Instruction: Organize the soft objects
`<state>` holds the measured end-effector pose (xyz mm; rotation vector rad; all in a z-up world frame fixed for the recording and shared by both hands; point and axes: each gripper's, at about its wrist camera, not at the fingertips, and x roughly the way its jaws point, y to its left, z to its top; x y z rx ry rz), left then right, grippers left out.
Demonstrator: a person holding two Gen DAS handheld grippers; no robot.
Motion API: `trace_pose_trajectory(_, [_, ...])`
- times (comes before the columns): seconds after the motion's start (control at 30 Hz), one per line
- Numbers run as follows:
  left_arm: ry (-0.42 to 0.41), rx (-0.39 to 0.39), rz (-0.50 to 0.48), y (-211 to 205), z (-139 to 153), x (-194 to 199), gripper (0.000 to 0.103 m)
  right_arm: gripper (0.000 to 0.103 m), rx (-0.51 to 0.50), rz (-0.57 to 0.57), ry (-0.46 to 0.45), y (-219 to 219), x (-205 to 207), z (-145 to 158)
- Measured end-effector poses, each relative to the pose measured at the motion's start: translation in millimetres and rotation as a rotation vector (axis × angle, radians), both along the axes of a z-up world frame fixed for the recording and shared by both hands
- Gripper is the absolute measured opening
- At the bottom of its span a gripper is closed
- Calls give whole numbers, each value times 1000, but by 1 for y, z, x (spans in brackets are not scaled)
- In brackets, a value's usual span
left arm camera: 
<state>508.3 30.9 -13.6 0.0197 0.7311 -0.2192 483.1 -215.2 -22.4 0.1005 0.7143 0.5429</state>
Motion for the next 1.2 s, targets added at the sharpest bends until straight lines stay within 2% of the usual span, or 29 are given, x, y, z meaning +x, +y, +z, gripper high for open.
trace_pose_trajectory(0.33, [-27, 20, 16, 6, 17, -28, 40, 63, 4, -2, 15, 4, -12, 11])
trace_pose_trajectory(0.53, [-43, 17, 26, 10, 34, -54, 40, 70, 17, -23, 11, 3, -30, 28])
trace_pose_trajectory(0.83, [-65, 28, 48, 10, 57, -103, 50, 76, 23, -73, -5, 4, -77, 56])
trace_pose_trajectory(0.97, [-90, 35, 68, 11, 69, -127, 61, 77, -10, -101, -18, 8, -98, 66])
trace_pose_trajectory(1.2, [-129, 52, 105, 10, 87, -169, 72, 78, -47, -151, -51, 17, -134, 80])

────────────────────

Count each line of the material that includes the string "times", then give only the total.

Response to this task:
2